Start of Block
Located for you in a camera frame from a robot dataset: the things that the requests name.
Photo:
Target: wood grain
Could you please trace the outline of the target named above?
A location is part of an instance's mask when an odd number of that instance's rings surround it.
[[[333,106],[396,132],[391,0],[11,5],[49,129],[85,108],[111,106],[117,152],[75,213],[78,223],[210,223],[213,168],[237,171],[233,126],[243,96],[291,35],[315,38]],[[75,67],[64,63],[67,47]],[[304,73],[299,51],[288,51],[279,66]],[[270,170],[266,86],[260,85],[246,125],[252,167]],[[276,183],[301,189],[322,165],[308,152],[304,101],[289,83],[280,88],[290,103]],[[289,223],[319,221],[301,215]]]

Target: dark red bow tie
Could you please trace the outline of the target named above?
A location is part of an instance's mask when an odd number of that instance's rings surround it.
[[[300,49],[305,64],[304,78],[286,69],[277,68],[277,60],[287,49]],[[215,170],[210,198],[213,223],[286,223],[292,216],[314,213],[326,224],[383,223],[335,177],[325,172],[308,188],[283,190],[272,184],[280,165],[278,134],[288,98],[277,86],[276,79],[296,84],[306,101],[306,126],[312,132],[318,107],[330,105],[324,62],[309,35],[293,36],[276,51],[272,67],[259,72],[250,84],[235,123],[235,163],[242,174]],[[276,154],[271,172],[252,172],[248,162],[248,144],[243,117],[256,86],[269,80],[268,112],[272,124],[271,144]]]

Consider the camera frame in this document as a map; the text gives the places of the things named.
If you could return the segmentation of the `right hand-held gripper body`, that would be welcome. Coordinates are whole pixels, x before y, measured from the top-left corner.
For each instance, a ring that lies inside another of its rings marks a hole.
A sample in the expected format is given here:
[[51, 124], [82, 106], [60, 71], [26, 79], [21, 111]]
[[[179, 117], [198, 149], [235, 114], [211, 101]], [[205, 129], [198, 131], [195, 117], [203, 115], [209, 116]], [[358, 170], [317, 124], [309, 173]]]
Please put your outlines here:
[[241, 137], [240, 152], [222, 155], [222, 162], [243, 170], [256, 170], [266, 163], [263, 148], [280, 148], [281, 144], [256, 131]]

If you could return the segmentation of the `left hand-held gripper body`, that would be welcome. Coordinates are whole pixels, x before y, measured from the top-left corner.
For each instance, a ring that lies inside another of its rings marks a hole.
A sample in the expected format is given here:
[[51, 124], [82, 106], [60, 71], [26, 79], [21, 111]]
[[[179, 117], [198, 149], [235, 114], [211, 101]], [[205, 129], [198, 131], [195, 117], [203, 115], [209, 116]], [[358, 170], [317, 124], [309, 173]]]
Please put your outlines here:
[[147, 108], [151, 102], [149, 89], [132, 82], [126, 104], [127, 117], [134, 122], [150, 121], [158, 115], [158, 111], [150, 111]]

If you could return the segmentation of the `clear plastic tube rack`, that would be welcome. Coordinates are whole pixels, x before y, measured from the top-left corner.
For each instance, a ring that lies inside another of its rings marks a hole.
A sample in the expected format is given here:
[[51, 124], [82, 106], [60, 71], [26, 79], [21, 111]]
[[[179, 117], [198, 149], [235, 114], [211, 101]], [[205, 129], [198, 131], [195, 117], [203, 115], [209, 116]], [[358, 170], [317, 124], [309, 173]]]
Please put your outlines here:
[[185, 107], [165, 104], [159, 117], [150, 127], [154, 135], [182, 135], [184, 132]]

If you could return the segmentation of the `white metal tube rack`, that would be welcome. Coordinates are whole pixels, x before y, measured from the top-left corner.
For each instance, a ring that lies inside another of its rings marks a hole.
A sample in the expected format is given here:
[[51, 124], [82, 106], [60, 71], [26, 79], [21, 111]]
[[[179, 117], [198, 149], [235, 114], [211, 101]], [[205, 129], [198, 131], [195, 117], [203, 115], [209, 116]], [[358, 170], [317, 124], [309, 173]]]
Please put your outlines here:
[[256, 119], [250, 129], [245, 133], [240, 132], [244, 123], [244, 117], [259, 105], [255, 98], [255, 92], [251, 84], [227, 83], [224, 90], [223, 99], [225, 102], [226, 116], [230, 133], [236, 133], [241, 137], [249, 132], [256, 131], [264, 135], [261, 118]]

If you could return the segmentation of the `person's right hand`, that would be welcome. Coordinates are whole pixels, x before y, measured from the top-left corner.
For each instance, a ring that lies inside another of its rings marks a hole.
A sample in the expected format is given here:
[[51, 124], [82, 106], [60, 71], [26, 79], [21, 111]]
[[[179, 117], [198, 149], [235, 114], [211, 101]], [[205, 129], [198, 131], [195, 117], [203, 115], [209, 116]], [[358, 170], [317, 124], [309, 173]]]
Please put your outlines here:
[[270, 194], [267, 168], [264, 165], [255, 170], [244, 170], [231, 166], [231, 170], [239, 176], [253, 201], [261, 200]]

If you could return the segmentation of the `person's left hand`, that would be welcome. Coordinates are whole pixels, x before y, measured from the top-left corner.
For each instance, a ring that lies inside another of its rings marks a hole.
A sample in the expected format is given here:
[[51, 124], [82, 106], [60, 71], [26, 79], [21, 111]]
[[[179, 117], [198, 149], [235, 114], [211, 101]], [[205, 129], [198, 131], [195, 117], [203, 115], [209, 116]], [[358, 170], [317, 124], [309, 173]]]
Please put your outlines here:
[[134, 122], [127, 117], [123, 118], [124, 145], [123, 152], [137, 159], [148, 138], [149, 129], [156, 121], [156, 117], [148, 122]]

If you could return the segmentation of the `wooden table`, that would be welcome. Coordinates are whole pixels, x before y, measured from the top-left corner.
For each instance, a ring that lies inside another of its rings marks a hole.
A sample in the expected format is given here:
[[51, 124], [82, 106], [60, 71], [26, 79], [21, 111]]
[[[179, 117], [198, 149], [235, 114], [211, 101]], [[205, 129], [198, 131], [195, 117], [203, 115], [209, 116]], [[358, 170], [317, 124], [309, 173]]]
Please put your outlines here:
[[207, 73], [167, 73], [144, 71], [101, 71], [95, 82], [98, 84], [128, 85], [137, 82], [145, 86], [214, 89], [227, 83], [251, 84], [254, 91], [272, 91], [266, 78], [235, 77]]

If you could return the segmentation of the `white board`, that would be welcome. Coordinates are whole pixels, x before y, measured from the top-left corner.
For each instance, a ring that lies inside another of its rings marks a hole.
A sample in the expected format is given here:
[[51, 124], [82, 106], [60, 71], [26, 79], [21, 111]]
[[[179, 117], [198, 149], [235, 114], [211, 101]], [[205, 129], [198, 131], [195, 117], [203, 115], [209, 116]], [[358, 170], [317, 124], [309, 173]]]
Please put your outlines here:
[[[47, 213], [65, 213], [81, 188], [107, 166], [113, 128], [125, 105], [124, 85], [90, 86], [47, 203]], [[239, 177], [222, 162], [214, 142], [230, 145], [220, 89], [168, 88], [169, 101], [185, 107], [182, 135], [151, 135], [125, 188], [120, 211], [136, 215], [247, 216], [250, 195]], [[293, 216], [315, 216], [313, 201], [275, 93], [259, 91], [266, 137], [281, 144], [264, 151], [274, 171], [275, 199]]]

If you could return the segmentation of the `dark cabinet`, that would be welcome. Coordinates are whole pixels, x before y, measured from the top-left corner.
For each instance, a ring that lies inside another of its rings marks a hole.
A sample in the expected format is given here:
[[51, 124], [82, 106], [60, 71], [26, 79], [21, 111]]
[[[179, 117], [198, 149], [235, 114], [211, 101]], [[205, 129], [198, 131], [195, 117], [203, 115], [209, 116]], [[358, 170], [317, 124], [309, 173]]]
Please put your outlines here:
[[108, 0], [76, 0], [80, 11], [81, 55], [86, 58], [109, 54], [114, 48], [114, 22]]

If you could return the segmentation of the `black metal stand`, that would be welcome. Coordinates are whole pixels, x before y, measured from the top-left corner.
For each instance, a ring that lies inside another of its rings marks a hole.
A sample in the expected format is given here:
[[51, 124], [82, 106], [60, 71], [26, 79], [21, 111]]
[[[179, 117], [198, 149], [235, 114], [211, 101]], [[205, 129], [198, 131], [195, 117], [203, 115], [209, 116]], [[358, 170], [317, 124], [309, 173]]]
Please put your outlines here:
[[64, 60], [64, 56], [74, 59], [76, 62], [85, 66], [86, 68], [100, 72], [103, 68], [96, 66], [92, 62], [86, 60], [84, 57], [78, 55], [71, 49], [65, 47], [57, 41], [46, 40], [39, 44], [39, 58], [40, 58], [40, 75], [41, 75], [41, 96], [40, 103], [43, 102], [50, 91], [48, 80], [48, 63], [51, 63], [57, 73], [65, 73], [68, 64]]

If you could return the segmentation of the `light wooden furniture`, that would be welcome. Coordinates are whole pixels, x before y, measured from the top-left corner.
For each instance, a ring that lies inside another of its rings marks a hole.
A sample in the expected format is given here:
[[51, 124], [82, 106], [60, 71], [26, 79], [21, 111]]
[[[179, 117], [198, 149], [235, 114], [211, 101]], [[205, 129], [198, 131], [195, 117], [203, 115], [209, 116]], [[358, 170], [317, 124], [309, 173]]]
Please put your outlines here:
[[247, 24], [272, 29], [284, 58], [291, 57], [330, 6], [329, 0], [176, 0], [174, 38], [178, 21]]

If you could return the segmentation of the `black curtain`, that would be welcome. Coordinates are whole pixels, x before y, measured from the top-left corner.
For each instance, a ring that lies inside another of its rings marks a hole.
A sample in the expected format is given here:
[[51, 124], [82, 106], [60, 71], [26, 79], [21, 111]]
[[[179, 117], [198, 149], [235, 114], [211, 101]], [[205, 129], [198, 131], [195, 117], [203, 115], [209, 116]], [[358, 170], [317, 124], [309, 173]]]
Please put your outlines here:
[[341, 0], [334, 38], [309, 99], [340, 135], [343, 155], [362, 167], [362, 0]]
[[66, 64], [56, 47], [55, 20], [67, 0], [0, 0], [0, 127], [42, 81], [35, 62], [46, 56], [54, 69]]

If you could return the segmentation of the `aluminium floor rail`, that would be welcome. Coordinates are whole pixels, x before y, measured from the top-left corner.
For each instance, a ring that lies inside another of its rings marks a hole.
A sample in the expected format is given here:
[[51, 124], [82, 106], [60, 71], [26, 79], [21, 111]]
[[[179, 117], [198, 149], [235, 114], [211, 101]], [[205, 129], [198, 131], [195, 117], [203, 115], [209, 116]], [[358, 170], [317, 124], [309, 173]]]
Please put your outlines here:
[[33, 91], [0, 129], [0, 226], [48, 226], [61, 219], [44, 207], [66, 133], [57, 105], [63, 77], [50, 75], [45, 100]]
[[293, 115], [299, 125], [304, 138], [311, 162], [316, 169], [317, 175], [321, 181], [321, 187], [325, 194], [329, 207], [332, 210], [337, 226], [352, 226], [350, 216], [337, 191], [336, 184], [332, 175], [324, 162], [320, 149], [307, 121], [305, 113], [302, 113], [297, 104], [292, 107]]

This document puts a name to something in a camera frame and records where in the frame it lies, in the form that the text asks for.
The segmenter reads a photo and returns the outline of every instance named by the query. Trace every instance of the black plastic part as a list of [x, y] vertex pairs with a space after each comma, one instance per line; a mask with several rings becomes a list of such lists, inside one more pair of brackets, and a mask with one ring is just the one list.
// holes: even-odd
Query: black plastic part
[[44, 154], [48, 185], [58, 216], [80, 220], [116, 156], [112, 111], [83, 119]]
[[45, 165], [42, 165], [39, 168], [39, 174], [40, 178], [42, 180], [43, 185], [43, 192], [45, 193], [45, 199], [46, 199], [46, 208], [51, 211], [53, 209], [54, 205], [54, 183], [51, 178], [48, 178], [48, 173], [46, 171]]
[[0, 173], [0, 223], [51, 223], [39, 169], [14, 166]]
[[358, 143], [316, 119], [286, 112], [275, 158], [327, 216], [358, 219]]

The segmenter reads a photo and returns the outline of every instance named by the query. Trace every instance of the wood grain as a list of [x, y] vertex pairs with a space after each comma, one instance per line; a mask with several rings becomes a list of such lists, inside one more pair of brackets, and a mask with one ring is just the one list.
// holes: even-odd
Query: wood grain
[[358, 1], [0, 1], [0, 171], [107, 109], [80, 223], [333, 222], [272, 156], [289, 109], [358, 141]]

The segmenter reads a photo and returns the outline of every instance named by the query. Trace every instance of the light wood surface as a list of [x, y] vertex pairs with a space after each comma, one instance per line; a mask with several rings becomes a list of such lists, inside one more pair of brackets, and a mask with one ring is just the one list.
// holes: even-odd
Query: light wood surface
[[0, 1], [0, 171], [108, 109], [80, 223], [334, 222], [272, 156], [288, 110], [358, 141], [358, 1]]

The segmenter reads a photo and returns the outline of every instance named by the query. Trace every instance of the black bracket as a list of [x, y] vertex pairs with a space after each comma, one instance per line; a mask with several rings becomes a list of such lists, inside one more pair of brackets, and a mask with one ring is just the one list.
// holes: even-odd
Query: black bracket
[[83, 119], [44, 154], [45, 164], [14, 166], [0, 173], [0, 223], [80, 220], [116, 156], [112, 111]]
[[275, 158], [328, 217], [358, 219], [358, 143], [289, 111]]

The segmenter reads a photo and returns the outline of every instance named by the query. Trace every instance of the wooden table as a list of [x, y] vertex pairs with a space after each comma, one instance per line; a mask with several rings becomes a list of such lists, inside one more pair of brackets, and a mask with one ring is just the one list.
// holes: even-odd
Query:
End of Block
# REQUIRED WORK
Looking at the records above, which lines contain "pair"? Copy those lines.

# SOLUTION FOR THIS PROBLEM
The segmenter reads a photo and returns the outline of every instance named by the query. Trace every instance of the black plastic part as a list of [x, y] vertex pairs with a space after each comma, one instance per line; a mask with several rings becomes a list of such lists, inside one more pair of brackets, and a mask with one ring is just the one list.
The segmenter reads a photo and returns the outline of every instance named by the query. Trace every instance of the wood grain as a list of [x, y] vertex pairs with a space after each comma, one instance per line; a mask with several rings becomes a list of such lists, inside one more pair of brackets, and a mask with one ring is just the one list.
The segmenter reads a photo and returns the outline of every instance named by the query. Trace every instance of the light wood surface as a list of [x, y] vertex pairs with a space after each comma, one instance per line; a mask with several rings becomes a list of such lists, inside one more pair of brackets, and a mask with one ring is just the one list.
The segmenter reads a photo and returns the outline of every instance named by the query. Trace every instance of the black bracket as a list of [x, y] vertex pairs with a space after each comma, one instance per line; a mask with several rings becomes a list of such lists, inside one more pair of brackets, and a mask with one ring is just the one list.
The segmenter reads a photo and returns the outline of every instance named by the query. Trace every instance of the wooden table as a list of [x, y] vertex pairs with a space after each comma, one instance per line; a mask with several rings becomes a list of such lists, inside one more pair of brackets, and a mask with one ring is just the one list.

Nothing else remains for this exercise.